O presidente da Assembleia Nacional de Cabo Verde afirmou que a adopção do novo Acordo Ortográfico (AO) - por todos os países lusófonos - dará "melhores condições para que a língua portuguesa possa fazer o seu caminho como língua global".
Aristides Lima, que discursou no plenário da II Reunião da Assembleia Parlamentar da Comunidade dos Países de Língua Portuguesa (AP-CPLP), em Lisboa, exigiu também dos oito Estados-membros da CPLP "maiores esforços" financeiros para o Instituto Internacional de Língua Portuguesa (IILP), que considerou fundamental para a promoção, a valorização e a internacionalização do português.
Para o presidente da Assembleia Nacional cabo-verdiana, toda a estratégia de promoção e difusão da língua deve passar pelo IILP, sedeado em Cabo Verde, que, apesar "dos constrangimentos, tem feito um "trabalho notável".
Aristides Lima focou a sua intervenção na importância do português e na necessidade de o "valorizar no plano interno e sobretudo internacional".

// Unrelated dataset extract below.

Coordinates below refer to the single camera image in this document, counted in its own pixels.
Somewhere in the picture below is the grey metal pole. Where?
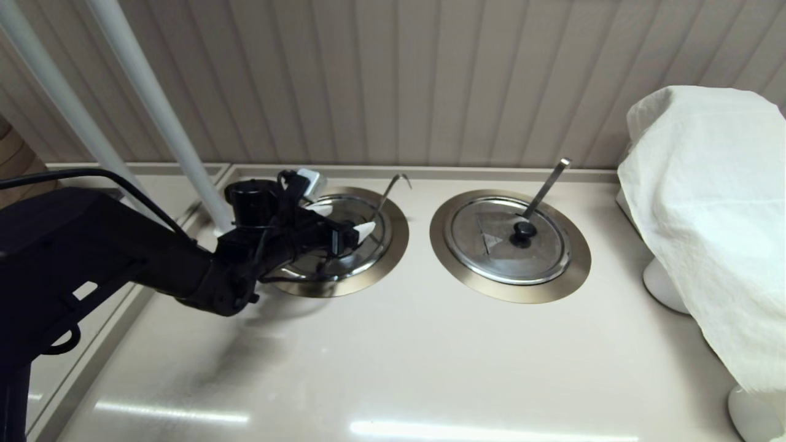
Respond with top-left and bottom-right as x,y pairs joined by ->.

"Obviamente que isto passa pela valorização do IILP, enquanto braço armado da CPLP para a geração de políticas de língua e de intermediação da cultura dos nossos países", defendeu, lamentando que o "maior constrangimento" do instituto continue ser "financeiro". Apesar dos recentes progressos, "é preciso um esforço adicional dos Estados para a alocação de mais meios financeiros, o instituto tem de ser melhor armado e aparelhado", defendeu.

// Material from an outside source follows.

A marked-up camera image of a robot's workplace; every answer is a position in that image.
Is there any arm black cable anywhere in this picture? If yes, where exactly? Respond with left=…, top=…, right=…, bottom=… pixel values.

"A língua portuguesa é um capital precioso que nos cabe preservar e valorizar. A sua valorização é um acto de afirmação da nossa comunidade e identidade", sustentou.
De acordo com Aristides Lima, além de meio fundamental para a aquisição do conhecimento e difusão da cultura, a língua portuguesa é também "factor de democratização das relações internacionais, na medida em que ela for utilizada no plano internacional".
"Falta agora dar o passo seguinte que é o de levar o português a ser língua oficial da ONU", salientou, acrescentando não ver por que é que a língua portuguesa não possa alcançar esse feito. "Esta luta é inseparável da reforma, desenvolvimento e dotação de recursos ao Instituto Internacional da Língua Portuguesa", concluiu.
A língua portuguesa, o novo AO e o papel do IILP foram alguns dos principais temas em debate na sessão plenária da AP-CPLP, que termina hoje no Palácio de S. Bento, em Lisboa.